## [Task to carry out]
Retype, word for word, each line between the lines holding "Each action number" and "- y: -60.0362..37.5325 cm", inclusive, and leave the rest of the data alone.

[Dataset records]

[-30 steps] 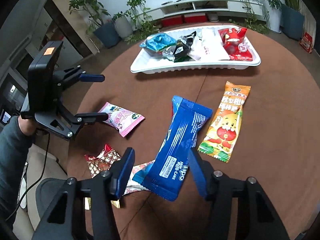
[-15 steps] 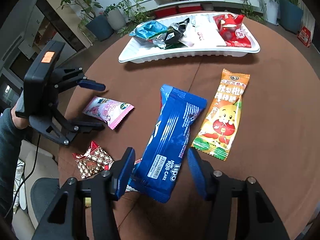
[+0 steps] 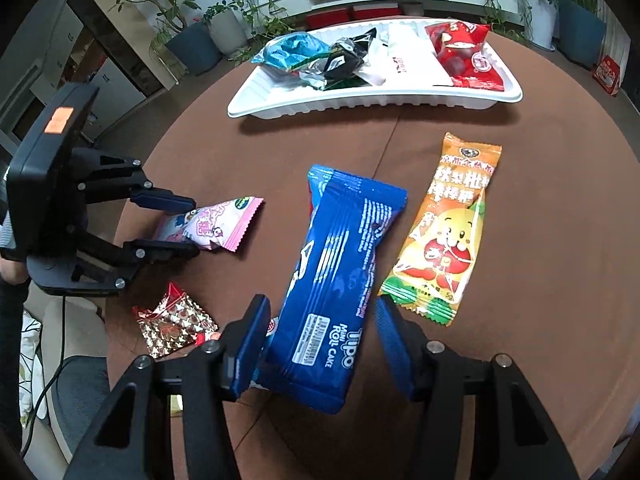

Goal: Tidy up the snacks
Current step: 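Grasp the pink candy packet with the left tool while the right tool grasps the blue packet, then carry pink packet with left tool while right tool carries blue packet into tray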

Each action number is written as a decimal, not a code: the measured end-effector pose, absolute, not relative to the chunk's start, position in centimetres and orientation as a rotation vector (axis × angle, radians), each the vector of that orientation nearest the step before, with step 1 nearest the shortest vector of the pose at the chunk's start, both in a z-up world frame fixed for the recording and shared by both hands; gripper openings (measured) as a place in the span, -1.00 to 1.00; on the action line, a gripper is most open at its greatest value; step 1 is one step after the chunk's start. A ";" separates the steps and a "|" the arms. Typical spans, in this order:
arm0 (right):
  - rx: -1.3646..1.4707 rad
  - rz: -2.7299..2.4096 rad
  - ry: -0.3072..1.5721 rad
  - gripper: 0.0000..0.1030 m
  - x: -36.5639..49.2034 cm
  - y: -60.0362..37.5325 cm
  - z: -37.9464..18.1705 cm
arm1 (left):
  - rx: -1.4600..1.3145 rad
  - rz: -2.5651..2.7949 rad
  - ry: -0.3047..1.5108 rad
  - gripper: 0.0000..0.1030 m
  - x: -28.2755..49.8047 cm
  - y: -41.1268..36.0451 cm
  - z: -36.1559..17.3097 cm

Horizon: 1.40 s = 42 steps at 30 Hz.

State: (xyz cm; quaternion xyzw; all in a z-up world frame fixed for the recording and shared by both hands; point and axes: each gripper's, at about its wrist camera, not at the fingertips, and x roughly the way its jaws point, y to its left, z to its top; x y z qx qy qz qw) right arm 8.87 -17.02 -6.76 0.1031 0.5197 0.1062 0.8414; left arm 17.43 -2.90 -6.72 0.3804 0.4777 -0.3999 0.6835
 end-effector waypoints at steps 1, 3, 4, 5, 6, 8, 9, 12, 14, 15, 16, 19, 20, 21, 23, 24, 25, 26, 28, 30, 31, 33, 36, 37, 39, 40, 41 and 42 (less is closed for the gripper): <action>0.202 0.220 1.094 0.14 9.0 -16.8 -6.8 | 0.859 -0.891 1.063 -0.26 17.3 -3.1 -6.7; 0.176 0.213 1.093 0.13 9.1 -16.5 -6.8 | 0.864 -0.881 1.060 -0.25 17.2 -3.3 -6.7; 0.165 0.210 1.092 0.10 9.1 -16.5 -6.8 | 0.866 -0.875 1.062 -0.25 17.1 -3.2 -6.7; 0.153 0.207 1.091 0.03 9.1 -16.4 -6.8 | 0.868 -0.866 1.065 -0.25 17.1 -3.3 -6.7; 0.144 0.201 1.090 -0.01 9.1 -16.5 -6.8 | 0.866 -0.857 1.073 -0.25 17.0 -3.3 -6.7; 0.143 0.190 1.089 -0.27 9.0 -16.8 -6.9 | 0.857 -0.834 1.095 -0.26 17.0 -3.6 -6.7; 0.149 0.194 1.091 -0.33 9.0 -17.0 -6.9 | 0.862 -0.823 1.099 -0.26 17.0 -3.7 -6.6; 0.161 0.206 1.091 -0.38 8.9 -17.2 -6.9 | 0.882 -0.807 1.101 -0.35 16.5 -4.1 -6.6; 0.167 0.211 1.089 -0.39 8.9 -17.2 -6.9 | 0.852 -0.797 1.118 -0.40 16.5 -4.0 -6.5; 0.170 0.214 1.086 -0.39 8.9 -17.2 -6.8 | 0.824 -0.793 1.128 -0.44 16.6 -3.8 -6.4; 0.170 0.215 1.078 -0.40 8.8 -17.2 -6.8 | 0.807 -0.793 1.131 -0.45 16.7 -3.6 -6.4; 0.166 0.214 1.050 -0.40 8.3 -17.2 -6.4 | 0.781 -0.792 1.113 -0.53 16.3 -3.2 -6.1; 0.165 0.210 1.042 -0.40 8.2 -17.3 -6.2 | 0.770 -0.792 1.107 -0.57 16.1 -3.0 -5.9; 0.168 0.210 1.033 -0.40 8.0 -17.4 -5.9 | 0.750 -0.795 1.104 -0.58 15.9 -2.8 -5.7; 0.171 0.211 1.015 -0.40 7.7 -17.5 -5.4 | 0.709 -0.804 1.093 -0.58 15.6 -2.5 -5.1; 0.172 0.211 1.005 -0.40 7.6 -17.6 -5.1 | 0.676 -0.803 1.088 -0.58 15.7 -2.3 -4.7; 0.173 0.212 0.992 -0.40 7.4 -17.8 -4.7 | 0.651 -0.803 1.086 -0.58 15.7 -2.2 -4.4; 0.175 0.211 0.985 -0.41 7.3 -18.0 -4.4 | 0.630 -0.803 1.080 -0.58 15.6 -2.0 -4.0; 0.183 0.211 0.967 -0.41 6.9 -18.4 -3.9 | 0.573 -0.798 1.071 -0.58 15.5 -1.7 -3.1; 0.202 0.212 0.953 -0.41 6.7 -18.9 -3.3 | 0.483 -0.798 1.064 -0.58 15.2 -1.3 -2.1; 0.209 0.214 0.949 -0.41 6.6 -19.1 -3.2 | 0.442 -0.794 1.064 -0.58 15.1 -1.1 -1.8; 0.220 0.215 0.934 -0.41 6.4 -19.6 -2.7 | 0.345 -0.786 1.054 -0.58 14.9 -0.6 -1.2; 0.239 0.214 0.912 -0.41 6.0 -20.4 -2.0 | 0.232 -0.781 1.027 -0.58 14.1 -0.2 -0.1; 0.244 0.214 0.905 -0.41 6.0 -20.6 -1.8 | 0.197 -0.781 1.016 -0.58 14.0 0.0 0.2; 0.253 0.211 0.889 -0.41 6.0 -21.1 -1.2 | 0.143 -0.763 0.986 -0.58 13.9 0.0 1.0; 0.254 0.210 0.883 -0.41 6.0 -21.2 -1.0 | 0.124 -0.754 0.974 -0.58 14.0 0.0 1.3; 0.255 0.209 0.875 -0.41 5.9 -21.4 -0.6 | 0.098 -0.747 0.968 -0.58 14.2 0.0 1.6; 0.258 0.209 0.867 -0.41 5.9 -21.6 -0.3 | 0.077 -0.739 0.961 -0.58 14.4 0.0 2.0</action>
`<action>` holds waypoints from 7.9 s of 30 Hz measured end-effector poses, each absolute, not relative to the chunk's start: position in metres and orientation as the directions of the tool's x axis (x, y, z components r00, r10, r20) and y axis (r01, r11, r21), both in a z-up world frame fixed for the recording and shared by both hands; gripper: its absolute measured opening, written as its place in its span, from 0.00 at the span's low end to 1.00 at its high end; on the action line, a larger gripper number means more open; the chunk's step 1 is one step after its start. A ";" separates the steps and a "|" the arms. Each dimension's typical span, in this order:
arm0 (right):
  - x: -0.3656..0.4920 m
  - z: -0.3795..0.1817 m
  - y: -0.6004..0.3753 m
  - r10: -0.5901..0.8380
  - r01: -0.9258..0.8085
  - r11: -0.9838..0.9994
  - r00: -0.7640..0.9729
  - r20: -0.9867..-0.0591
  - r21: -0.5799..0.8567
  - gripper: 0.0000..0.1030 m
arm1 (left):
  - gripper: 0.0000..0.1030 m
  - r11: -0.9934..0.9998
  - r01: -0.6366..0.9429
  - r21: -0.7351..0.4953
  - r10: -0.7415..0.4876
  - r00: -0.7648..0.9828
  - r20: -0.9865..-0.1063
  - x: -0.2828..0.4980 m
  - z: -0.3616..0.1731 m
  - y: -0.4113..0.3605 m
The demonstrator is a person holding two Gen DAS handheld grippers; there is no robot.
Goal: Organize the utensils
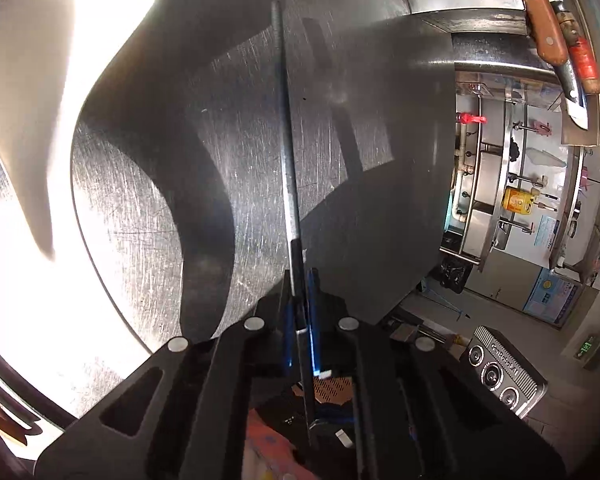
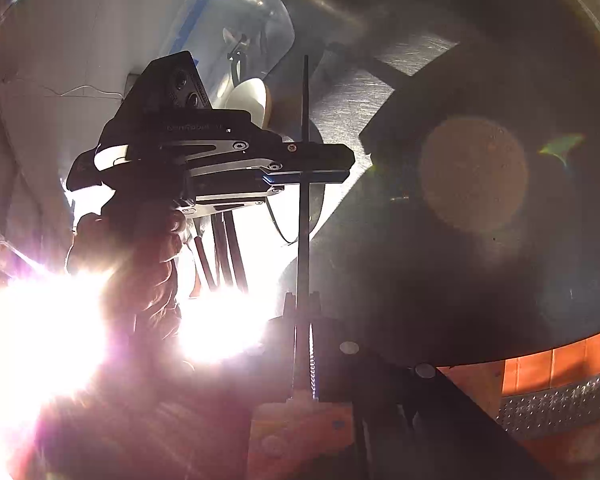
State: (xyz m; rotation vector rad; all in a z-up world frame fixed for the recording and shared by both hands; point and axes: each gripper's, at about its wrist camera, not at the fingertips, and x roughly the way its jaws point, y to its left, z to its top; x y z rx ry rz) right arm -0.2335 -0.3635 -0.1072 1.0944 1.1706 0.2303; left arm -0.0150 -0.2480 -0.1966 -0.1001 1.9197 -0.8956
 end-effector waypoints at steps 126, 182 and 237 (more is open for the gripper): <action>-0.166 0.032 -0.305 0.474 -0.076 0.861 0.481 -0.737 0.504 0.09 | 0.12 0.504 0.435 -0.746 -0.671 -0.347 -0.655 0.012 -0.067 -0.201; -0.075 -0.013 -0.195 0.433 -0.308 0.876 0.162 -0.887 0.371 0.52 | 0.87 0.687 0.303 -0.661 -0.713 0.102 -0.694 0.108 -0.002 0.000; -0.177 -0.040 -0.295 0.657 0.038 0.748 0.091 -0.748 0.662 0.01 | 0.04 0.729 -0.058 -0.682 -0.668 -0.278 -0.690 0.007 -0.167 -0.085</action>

## [Task result]
Each action number is written as a decimal, not a code: the measured end-effector pose, absolute, not relative to the chunk's start, position in centimetres and orientation as a rotation vector (axis × angle, radians), each the vector of that orientation nearest the step before, with step 1 nearest the shortest vector of the pose at the chunk's start, both in a z-up world frame fixed for the recording and shared by both hands; gripper openings (measured) as a place in the span, -1.00 to 1.00; on the action line, a gripper is most open at its greatest value; step 1 is one step after the chunk's start. A ";" separates the steps and a "|" the arms. Typical spans, in this order:
arm0 (right):
  - rx: -1.3646..1.4707 rad
  - rz: -2.7299..2.4096 rad
  - ry: -0.3072..1.5721 rad
  - gripper: 0.0000..0.1030 m
  - x: -36.5639..49.2034 cm
  - y: -60.0362..37.5325 cm

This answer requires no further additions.